Saturday, January 2, 2021

No, IT is not about data (alone)


In my first weeks working at an OT specialist company, I was often explained IT people do not understand OT. Because OT is all about physical processes and IT is about data. 

The comparison is incorrect. Data is important for both OT and IT. You must protect readings. Integrity is of great importance. I think there is a better comparison: If OT revolves around physical processes, the counterpart revolves around administrative processes. OT brews the beer, the counterpart sends the bill. Both are processes. 

The image below is a generalization of "a process". That could be brewing beer, or sending the bill. Input and output in OT are physical, in the counterpart they are data. They both need steering information. Automation is used in both.

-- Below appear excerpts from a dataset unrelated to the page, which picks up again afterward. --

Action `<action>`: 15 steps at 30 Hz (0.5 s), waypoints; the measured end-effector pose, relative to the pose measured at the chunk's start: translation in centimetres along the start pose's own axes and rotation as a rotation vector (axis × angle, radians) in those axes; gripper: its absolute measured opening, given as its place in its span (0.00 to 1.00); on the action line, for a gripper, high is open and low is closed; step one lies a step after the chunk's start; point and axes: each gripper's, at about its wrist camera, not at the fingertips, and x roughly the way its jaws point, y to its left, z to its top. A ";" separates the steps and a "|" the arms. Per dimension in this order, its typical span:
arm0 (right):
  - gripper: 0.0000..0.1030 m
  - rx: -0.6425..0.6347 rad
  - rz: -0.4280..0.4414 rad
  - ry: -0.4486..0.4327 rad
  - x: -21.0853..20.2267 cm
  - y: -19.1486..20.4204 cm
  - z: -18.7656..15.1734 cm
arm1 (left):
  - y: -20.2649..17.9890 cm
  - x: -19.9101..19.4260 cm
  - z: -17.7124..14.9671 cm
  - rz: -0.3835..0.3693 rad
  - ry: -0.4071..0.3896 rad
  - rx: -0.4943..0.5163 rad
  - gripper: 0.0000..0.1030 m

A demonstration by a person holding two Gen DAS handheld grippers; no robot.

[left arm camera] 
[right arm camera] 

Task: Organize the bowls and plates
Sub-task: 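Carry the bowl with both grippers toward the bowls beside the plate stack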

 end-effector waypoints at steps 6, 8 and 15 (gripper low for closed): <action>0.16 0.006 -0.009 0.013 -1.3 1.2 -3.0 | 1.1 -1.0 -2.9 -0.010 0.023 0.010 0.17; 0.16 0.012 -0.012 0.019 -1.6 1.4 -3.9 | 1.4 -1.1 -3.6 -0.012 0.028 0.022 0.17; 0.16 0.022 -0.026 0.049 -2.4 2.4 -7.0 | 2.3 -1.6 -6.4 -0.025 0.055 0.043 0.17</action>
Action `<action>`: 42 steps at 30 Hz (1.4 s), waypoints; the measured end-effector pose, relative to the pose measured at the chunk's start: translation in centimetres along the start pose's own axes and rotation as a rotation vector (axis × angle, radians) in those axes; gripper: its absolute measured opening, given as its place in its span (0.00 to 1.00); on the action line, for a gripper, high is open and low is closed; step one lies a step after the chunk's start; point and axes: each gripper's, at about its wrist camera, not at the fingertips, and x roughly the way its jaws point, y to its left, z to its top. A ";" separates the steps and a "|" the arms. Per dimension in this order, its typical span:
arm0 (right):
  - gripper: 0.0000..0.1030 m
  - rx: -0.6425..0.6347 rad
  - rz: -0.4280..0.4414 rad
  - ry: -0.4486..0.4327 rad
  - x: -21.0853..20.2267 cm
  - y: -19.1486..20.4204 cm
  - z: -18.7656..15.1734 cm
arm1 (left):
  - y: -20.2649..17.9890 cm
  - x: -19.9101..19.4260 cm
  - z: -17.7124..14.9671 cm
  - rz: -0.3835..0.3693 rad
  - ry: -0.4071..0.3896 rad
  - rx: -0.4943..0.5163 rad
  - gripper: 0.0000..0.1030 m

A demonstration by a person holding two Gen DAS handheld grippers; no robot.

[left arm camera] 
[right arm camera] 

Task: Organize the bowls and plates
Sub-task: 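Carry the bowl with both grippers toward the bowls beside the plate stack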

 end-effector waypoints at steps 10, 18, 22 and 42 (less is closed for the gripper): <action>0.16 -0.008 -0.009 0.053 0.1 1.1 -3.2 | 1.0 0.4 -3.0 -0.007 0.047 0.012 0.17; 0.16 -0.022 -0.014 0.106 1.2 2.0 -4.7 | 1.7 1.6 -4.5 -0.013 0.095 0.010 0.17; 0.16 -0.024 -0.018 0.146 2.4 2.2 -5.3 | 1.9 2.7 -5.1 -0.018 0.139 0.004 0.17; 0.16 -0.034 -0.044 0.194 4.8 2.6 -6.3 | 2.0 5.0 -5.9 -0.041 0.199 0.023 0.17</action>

There are differences in the impact of a disruption of the process. It makes a big difference if you have to throw away a million liters of beer and brew it again because of a quality problem or if you send the bill too late. 

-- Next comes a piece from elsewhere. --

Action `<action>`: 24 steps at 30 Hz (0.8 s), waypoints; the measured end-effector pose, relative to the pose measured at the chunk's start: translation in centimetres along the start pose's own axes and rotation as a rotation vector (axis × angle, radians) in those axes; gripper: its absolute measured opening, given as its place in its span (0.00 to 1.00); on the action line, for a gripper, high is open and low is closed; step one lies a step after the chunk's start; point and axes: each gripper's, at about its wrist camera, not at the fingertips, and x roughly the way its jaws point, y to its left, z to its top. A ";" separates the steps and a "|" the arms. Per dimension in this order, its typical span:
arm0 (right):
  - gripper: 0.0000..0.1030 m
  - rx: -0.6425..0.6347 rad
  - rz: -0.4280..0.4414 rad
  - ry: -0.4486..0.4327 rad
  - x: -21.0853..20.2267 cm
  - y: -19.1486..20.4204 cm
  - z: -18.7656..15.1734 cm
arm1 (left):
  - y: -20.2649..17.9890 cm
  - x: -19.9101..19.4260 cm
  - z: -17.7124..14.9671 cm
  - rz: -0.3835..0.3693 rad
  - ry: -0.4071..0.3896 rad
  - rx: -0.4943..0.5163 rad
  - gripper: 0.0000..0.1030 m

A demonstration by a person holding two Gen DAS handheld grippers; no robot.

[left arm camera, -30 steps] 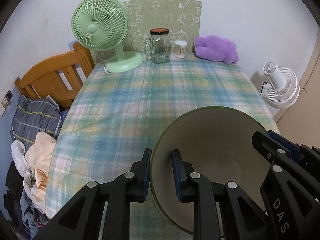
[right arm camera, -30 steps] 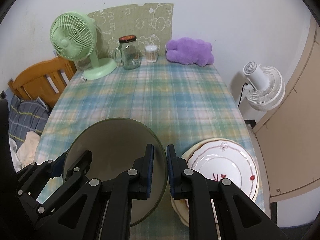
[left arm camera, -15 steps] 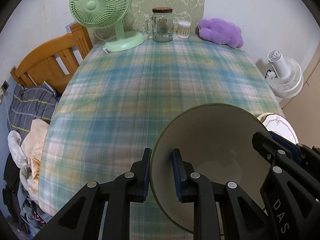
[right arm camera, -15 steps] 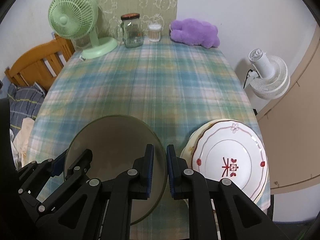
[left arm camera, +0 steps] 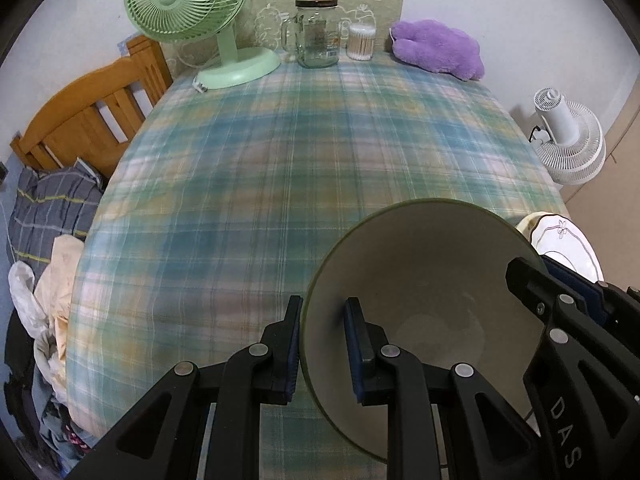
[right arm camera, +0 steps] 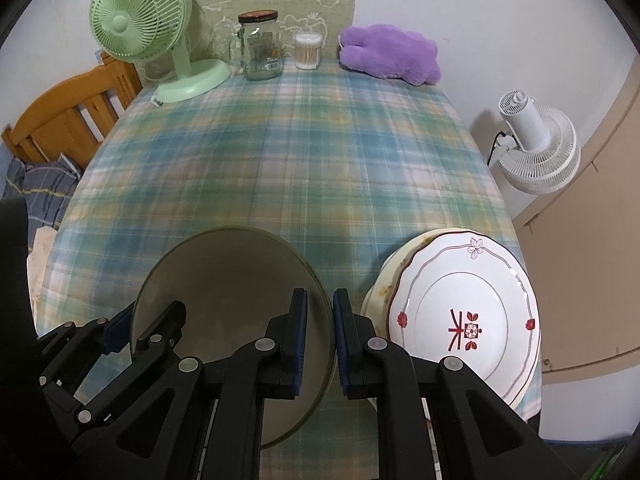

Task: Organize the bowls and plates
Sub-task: 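Carry the bowl with both grippers toward the bowls beside the plate stack, then lower the bowl into the other bowls and open both grippers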

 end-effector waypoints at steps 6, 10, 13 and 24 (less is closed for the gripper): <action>0.16 0.020 0.008 -0.014 0.2 -0.3 -0.3 | -0.2 0.1 -0.1 0.009 0.005 0.040 0.20; 0.16 0.047 0.042 0.000 -0.1 -0.8 -0.1 | 0.4 -0.3 0.1 -0.018 0.025 0.010 0.26; 0.17 0.059 0.059 0.015 -0.8 -1.2 -0.1 | 0.5 -1.1 0.3 -0.034 0.009 0.014 0.38; 0.74 0.107 0.090 -0.035 -1.6 -2.7 0.3 | 0.5 -1.6 0.7 -0.123 -0.021 -0.007 0.81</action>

You would say that the consequences on the OT side often have more impact than on the side of the counterpart. Yet, in OT the one responsible for brewing beer is handling the automation himself, where the one sending out the bill has set up an IT department.

Time for change?

Wednesday, November 11, 2020

Cyber security value


When you damage your car you do not immediately think of a total loss. It is much more common that there is a dent in it that can be easily repaired. This chance is greater than the chance of a total loss. Logical? Not when it comes to IT risks! Then we traditionally go to work with maximum damage. But that can also be done differently.

I wrote an article about it for Schade Magazine. (Dutch, Google translate)

Wednesday, October 21, 2020

Monday, October 5, 2020

We need Top Management awareness


Awareness training in cybersecurity is often the equivalent of telling road users to be careful. It is a good idea, but it will have limited impact. On the road, we have rules such as please keep driving on the right, give space to people coming from the right and do not go faster than 50 km/h. Next to that, we have infrastructure to support the safe usage, like traffic lights, pedestrian crossings, and guardrails. And finally, we have legislation and enforcement by the police. Our society is aware off the fact these measures are all necessities to support safe road usage. In cybersecurity we need this as well. I call it Top Management Awareness. 

The standard way of addressing cybersecurity in your company is to organize it in accordance with the ISO27001. This standard makes it very clear top management is accountable for a proper functioning Information Security Management System. Top management should be aware of this accountability and should be aware of the implications. Similar to road users, top management needs to provide rules, infrastructure, enforcement etcetera. This is not always the case. 

In my experience this lack of awareness is due to two reasons: 

  1. Optimism bias 
    The risk is perceived lower than it is. Many security problems arise from technical problems, which are hard to explain to non-IT educated people. It is perceived to be so hard to misuse these technical imperfections that chances someone will misuse them is very low. Next to the idea that the company is an unlikely target is persisting. It leads to the idea cybersecurity is exaggerated by the specialists and does not need much management attention. 

  2. Fatalistic thinking 
    Cybersecurity is too hard to implement. The ISO27001 includes 114 controls. The NIST SP800-53, which is more detailed, contains 965 controls. Fatalistic thinking refers to the belief it is impossible to achieve a sufficient level of security. 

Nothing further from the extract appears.